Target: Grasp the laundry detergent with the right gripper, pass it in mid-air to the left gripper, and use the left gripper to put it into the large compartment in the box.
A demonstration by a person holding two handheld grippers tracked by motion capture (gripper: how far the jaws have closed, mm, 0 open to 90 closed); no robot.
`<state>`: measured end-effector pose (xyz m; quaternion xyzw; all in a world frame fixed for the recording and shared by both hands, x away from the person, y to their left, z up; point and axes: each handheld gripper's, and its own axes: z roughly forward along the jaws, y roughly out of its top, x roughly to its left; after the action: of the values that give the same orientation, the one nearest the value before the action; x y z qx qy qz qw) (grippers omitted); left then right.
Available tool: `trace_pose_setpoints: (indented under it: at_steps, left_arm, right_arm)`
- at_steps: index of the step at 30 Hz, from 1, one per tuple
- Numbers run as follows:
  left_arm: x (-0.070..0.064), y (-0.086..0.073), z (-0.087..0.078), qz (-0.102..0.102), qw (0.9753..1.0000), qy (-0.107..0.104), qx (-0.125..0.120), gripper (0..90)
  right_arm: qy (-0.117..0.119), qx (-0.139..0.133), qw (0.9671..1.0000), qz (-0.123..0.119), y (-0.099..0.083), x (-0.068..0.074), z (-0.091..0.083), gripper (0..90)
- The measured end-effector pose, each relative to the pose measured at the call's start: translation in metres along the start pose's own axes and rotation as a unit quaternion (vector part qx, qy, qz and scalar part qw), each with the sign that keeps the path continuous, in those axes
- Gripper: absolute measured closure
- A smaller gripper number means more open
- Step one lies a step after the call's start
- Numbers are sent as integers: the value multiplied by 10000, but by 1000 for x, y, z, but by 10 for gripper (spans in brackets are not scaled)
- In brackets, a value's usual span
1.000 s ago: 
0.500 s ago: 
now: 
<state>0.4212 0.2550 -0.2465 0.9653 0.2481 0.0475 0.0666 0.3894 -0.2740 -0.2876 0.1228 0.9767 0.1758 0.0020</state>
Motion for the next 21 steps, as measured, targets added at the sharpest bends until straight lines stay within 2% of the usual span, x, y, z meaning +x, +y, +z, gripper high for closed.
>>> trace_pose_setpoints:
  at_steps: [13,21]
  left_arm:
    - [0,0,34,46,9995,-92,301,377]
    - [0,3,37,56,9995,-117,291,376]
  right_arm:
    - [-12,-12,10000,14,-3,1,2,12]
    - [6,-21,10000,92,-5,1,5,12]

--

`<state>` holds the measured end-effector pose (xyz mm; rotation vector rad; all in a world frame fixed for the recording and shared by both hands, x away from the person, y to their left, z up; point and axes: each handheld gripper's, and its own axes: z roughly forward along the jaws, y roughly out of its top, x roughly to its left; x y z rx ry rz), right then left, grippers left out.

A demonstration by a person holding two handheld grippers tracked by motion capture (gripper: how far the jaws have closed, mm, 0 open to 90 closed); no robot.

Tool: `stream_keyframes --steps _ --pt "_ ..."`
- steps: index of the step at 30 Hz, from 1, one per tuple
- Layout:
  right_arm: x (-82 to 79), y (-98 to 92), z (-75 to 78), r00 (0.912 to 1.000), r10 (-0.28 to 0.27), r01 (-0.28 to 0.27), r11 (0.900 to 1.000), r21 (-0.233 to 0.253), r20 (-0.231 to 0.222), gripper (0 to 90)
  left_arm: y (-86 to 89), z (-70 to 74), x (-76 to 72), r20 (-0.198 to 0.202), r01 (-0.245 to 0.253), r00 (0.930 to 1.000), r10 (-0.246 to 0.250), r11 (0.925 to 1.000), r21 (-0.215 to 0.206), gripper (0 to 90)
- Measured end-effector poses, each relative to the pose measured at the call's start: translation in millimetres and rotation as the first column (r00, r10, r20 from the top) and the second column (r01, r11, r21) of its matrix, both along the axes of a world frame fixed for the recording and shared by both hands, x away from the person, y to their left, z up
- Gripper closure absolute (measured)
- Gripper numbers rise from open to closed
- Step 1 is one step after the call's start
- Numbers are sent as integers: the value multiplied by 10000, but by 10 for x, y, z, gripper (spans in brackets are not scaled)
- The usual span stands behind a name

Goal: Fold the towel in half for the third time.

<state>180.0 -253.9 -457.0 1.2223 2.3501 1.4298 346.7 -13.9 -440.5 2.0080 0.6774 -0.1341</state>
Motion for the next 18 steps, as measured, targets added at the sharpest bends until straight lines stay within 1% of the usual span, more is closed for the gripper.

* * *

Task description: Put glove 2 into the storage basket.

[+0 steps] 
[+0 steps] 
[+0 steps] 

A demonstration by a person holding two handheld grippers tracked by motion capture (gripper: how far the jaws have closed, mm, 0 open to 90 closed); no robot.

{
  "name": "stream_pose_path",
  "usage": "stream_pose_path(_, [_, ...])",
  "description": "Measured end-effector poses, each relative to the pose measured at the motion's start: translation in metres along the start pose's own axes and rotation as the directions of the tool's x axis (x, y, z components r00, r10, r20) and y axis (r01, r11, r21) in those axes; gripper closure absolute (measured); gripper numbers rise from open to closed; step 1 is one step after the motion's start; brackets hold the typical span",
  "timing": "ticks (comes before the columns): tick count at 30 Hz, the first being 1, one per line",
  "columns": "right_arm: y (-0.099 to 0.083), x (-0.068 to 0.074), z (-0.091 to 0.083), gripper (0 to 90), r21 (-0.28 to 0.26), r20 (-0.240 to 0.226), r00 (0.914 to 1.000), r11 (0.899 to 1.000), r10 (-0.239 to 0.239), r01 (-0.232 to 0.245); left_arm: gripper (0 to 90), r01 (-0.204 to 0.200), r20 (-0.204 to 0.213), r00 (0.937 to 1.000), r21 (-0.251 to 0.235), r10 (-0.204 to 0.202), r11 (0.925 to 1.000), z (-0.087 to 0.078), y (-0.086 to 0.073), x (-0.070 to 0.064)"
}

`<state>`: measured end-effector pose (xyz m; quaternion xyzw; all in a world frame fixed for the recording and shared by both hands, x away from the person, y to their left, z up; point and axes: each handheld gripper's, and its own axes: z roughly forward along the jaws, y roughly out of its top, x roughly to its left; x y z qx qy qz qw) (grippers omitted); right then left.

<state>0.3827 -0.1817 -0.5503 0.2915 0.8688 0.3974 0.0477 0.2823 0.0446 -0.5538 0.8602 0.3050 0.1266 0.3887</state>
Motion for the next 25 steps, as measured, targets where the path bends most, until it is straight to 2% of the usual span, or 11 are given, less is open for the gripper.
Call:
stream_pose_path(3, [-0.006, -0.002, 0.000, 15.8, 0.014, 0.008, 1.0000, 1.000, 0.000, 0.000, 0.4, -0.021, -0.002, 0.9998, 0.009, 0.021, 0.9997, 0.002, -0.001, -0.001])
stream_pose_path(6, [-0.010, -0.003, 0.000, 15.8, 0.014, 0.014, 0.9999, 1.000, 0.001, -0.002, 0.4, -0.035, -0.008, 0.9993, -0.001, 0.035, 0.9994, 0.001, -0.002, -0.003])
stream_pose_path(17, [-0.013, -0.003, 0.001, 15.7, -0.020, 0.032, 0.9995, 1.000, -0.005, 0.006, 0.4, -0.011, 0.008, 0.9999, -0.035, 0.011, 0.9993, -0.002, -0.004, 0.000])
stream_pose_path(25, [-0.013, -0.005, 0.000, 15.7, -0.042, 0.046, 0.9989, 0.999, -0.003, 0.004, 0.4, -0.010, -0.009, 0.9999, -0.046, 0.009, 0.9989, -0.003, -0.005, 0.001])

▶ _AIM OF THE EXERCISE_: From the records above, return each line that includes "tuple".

▶ _EXERCISE ANSWER_:
- at_steps: index of the step at 30 Hz, from 1, one per tuple
- steps: index of the step at 30 Hz, from 1, one per tuple

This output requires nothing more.